This data is the result of a pilot evaluation of
definition questions performed by NIST and
AQUAINT program contractors.  The data include:
    1. a set of 25 definition questions ("questions")
    2. an answer to each question as compiled by the authors
	of the questions ("author_summaries")
    3. the responses from the contractors' systems
	("Q.<question-num>")
    4. subjective scores assigned to the content and
       organization of system responses by three independent
       assessors ("holistic")
    5. a list of concepts that should included in the
	definition of that question as determined independently
	by two different assessors ("<question-num>.<assessor>")
    6. the judging of the systems' responses as determined
	independently by two different assessors
	("sys<question-num>.<assessor>")
The remainder of this (long) file describes the format of the data
files and summarizes the conclusions of the pilot.

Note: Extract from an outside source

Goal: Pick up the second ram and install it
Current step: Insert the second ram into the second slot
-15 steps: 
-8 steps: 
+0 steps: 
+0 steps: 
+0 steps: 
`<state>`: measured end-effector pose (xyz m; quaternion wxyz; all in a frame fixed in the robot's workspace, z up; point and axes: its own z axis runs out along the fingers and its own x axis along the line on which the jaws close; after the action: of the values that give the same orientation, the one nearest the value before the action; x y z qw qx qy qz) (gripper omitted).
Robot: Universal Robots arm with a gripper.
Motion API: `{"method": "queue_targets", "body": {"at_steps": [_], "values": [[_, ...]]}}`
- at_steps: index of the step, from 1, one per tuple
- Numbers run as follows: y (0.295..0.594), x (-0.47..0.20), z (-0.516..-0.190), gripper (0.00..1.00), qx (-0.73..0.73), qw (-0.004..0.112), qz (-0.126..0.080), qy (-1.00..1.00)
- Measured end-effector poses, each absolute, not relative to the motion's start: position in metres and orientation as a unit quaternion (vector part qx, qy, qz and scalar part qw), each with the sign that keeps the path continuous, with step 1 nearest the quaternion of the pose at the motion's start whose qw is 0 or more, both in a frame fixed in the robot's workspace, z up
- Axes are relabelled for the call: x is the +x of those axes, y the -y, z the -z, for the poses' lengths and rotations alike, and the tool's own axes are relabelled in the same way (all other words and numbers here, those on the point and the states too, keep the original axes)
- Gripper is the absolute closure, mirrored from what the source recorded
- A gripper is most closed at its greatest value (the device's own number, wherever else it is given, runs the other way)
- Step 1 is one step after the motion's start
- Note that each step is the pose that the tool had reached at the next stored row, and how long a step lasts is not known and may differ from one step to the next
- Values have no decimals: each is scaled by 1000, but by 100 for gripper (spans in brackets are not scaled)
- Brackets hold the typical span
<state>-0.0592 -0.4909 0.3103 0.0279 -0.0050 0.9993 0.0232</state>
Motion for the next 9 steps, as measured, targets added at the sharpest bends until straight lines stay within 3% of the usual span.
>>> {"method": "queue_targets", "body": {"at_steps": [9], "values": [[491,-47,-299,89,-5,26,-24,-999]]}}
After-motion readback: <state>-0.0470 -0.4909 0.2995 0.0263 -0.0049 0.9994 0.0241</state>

AQUAINT Pilot Evaluation of Definition Questions
------------------------------------------------


The purpose of the definition questions pilot was to
examine the issues involved in evaluating how well
computer systems can answer definition questions.
Definition questions are questions such as "Who is Colin Powell?"
or "What is mold?".   Definition questions occur relatively
frequently in logs of web search engines (see the TREC 2001
QA track overview paper), suggesting they are an important
type of question.  However, evaluating systems that answer
definition questions is more difficult than evaluating
systems that answer the factoid questions that have been
used in the TREC QA tracks because it is not useful to judge
a system response as simply right or wrong.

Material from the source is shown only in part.